I am taking some classes in Berkeley and one day after a class there were some pro Palestinian students giving a long list of names of Palestinian people that died after October 7th. Besides them, there were a group with the pictures of the Israeli hostages. Both were sad and terrible situations, both were exposed there. Who am I to choose which life had more value? 

Nobody was there to choose. I chose this interpretation. I guess, this interpretation does not sell too much.

You are our friends not despite you are Jewish but because you are Jewish. Because this religion has shaped some aspects of your personality and your character. We chose you because of that.

We stand by you, we stand by peace always.
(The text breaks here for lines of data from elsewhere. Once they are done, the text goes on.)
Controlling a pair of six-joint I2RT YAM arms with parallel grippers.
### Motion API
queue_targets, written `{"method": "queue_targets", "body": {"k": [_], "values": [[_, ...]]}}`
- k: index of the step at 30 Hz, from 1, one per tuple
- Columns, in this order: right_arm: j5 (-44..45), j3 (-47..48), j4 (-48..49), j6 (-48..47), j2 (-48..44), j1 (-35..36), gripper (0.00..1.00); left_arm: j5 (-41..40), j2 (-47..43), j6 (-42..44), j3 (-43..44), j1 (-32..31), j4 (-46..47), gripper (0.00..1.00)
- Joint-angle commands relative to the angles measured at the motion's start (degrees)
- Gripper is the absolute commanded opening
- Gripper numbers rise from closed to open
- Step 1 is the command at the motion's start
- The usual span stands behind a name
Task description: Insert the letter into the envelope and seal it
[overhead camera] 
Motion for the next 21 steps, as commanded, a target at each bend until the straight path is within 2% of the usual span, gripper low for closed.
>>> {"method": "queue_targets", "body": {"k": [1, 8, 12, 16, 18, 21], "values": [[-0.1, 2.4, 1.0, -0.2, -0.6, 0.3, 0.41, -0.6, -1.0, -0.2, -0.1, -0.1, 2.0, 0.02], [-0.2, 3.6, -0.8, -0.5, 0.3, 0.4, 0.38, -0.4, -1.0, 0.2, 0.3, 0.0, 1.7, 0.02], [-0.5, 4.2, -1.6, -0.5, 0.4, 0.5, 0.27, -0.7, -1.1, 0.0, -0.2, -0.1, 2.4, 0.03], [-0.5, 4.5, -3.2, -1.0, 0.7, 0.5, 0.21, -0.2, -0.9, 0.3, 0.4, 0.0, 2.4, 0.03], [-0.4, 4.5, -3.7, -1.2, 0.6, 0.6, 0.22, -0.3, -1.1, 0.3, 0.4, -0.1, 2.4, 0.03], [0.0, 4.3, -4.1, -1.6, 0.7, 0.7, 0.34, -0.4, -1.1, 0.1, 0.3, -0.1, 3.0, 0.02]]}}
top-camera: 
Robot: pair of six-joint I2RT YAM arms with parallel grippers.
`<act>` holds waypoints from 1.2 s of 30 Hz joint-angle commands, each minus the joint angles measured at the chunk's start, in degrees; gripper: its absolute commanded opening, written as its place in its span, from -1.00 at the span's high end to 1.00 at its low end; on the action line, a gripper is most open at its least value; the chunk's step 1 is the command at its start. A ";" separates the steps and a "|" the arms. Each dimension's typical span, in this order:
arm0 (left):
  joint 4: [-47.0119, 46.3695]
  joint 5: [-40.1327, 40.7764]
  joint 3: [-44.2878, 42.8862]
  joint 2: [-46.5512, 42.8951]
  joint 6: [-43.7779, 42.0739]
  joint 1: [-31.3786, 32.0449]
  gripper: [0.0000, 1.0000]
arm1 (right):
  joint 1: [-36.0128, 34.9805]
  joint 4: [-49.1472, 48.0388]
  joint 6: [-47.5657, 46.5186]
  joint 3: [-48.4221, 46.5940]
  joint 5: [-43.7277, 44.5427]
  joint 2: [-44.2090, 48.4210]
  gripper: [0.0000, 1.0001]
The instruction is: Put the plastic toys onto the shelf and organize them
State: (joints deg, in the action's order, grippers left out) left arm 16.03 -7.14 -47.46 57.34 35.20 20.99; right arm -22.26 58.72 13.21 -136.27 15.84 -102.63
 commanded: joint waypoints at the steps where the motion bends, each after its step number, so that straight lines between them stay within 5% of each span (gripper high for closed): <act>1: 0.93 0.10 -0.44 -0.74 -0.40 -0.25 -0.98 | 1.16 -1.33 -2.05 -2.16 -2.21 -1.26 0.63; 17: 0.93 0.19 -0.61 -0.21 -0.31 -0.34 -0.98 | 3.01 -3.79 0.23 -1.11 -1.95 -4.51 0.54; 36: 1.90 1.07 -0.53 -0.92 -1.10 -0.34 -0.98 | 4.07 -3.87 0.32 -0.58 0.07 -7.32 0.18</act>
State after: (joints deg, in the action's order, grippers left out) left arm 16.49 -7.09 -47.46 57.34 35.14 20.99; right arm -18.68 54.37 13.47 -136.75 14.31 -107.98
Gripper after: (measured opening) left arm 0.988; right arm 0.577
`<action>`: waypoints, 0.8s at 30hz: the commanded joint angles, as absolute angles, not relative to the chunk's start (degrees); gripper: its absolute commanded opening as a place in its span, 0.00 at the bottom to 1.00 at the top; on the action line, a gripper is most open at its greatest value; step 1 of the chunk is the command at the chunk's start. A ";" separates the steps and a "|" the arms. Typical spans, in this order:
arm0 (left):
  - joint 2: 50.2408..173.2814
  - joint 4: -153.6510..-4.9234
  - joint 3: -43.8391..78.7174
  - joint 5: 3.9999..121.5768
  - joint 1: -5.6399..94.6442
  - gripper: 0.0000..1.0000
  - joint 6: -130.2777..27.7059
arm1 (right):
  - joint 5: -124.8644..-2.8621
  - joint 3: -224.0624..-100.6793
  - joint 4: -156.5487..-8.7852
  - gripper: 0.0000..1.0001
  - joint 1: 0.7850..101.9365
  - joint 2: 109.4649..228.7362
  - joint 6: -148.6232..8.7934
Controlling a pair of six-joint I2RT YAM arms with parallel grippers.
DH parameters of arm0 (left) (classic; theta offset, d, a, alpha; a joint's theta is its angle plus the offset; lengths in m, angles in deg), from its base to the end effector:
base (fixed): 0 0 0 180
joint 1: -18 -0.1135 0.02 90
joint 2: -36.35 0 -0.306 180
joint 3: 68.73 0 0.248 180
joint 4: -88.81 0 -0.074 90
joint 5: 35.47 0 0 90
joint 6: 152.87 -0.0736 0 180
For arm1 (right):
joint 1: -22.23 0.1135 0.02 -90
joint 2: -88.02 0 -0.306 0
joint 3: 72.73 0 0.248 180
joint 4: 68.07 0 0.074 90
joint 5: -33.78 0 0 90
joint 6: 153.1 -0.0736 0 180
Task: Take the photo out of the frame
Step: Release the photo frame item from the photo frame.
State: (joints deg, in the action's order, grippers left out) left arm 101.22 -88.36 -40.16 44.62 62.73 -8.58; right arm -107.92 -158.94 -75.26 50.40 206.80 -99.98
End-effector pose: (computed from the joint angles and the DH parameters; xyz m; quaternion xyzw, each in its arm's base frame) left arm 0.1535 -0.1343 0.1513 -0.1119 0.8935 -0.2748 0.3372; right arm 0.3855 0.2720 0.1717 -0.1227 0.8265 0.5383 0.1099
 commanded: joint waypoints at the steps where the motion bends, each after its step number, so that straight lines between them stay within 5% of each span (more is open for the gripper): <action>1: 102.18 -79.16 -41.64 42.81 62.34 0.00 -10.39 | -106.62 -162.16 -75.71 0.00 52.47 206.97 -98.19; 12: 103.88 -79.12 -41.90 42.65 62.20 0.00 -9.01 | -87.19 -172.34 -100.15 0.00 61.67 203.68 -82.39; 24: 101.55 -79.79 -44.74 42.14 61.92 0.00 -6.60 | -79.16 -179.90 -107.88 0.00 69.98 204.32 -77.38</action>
Hate and violence brings more hate and violence. 


A special thanks for sharing your thoughts and experience regarding the horrific events of October 7.  It was illuminating to hear your perspective as you processed that atrocious attack.  I am hopeful (perhaps naively so) that we will see a path to peace and prosperity for the region in our lifetime.


I appreciate your request for caring comments. Sometimes have to tell others what we need. I also appreciated the way you tried to educate your reader without indignation or judgment. That is a gift, and one I can learn from.

I am so sorry for what is happening in Israel and Gaza, and for the ripple effects it has on your family’s safety, peace, and ease. The world is a mess and I know the heaviness of that is weighing on you.   

What stood out to me from your note was your explanation of the Jewish teaching about what happens when a funeral and a wedding procession meet in the road. You probably don’t know that my younger brother died of cancer in 2023. He was 42, and had a 4-year-old son. As we headed into the holidays, our family was struggling with how to feel grief at our loss while also feeling the joy and hope of Christmas. We needed reminders, like that teaching, to allow ourselves to do both grief and joy at the same time, or in the same season.

I can’t keep the world from being a mess, but I can still find beauty in it. I hope you find beauty as well in 2024.